Interest rate on student loans to be capped
Interest on student loans will be capped, in an attempt from the government to draw a line under a political row which has engulfed Westminster.
Labour has announced that maximum interest rates on Plan 2 and Plan 3 student loans will not rise beyond six per cent from the next academic year starting in September.
The Department of Education has framed the intervention as action taken to ease cost pressures from the war in the Middle East, which could lead to a surge in borrowing costs and a jump in inflation.
Graduates with Plan 2 loans pay interest rates between retail price index (RPI) inflation, a less reliable measure of price growth, and RPI plus three per cent.
The level of interest rate paid is dependent on their earnings.
Students on Plan 2 and Plan 3 also pay RPI plus three per cent while they are studying.

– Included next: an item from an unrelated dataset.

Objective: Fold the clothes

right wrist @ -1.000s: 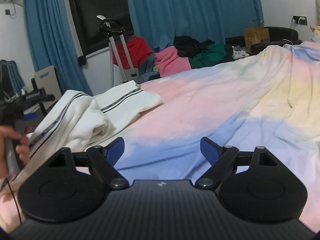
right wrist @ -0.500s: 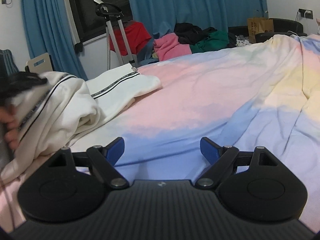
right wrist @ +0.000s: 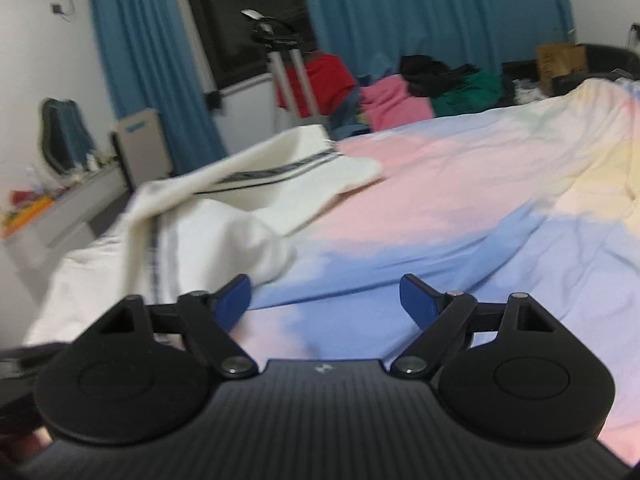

Interest rates ceiling for graduates
Ministers said that the measures would protect degree-holders from the worst impacts of the war in Iran, which could lead to inflation racing past the five per cent mark within months.
“We know that the conflict in the Middle East is causing anxiety at home, and while the risk of global shocks is beyond our control, protecting people here is not,” skills minister Jacqui Smith said.
“Capping the maximum interest rate on Plan 2 and Plan 3 student loans will provide immediate protection for borrowers, supporting those who are most exposed within this already unfair system.
“We’re acting now to defend against the consequences of far-away conflicts in an uncertain world.
“More broadly, we’re bringing back maintenance grants and continuing to look at the broken Plan 2 system we inherited, and the wider student finance system, to make it fairer for students, graduates and taxpayers.”
Labour pinch policy from Tories
The issue of costly student loans came to the fore in SW1 after Tory leader Kemi Badenoch criticised Rachel Reeves’ decision to freeze the salary threshold for Plan 2 student loans at £29,385 for three years.
Reeves said the measure on student loans was “fair and proportionate” as it sought to address a “balance” between tax intake and public expenditure.
The Chancellor also said the wider system was “broken” but added it was further down the list of priorities of issues for the government to solve in the short term.
The freeze will mean more workers earning above that amount are dragged into making larger repayments on their student loans.
The Tories have vowed to cut the rate of interest charged on Plan 2 student loans, though the Labour government’s measure on the cap appears to pinch the idea.